Melee damage (Blender 2.46+)

In this short tutorial I’ll show you how to make melee damage for RPGs or other melee weapon fighting games, it’s not that good for hand to hand but it works. It works better with weapons such as swords, spears, axes, etc.
This tutorial is intended for beginners and people who don’t know much Python.
You should already know how to use logic bricks, add new windows, move objects on the viewport, and add and connect scripts to logic bricks, change between modes (object and pose modes), know what is an axis, know how to handle properties, know how to make enemies and their health, know how to make characters, know how to rig and animate, know how to change the value of properties via actuators, know how to copy and paste text, know how to move the mouse and click on things, know how to read english, know how to type in the keyboard.

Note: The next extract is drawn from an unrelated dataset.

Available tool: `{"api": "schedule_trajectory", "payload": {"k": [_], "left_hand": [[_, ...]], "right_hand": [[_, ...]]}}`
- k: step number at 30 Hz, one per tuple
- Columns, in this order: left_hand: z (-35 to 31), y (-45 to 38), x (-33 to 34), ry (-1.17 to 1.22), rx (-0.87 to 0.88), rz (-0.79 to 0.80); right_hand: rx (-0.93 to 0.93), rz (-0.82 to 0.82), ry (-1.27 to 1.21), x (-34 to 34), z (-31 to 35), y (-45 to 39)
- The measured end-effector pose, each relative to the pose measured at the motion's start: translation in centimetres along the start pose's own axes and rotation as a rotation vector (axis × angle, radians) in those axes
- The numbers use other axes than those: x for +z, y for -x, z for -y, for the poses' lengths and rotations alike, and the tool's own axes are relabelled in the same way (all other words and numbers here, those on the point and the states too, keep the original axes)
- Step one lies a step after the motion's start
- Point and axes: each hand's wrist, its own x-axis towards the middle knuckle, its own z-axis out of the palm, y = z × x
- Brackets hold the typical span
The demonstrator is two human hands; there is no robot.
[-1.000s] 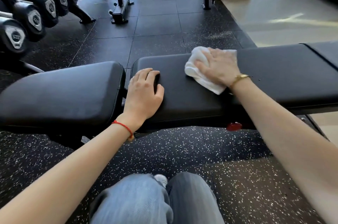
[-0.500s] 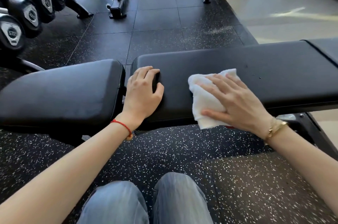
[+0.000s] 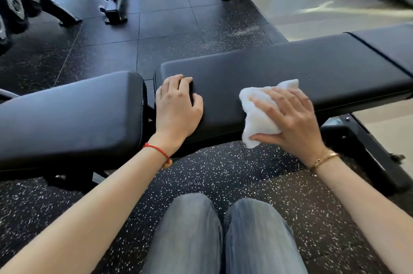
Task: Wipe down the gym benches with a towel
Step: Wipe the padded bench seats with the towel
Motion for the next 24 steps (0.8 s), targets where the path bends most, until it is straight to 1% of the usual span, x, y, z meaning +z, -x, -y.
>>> {"api": "schedule_trajectory", "payload": {"k": [4,6,8,10,14,16,18,19,21,24], "left_hand": [[-0.1,0.1,0.1,-0.023,0.017,0.05],[-0.1,0.3,-0.1,-0.054,0.02,0.103],[-0.2,0.1,-0.4,-0.084,0.015,0.14],[-0.7,-0.4,-0.6,-0.084,0.001,0.163],[-2.9,-1.3,0.0,-0.06,-0.004,0.195],[-4.5,-1.3,0.8,-0.062,-0.014,0.214],[-6.1,-0.9,1.9,-0.081,-0.045,0.224],[-6.8,-0.6,2.4,-0.103,-0.062,0.225],[-7.8,-0.2,3.2,-0.15,-0.101,0.206],[-8.6,-0.4,3.6,-0.174,-0.158,0.183]], "right_hand": [[-0.04,0.039,-0.002,0.9,5.3,-2.1],[-0.07,0.052,-0.027,0.8,5.7,-2.4],[-0.083,0.062,-0.046,0.2,4.1,-1.8],[-0.001,0.076,-0.073,-0.4,1.8,-0.6],[0.267,0.17,-0.131,-1.2,-2.9,0.6],[0.418,0.23,-0.167,-0.8,-4.8,-1.2],[0.501,0.331,-0.15,0.2,-6.0,-4.5],[0.496,0.377,-0.124,0.7,-6.0,-6.0],[0.417,0.428,-0.103,1.8,-5.4,-8.0],[0.254,0.447,-0.213,1.8,-4.4,-6.5]]}}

WARNING: If you don’t know any of these things listed above, DON’T ask me how to do them. Instead use this super-cool tool, because I am not patient.
I didn’t ask everyone about the basics when I was beginning… I didn’t come with “howd i do thiz and tha and theh, i wana make a mmoorpg”.
When I asked something 99.9% of the time was because something I made wasn’t working, like a Python script.

If something that should be working for you isn’t working, feel free to ask what’s going on!

This only works with versions of blender with parent to bone.

You should already have the character ready with the weapon in hand, all animated.

1.
Add an empty. (Space->Add->Empty).
2. Position it to the character’s hand.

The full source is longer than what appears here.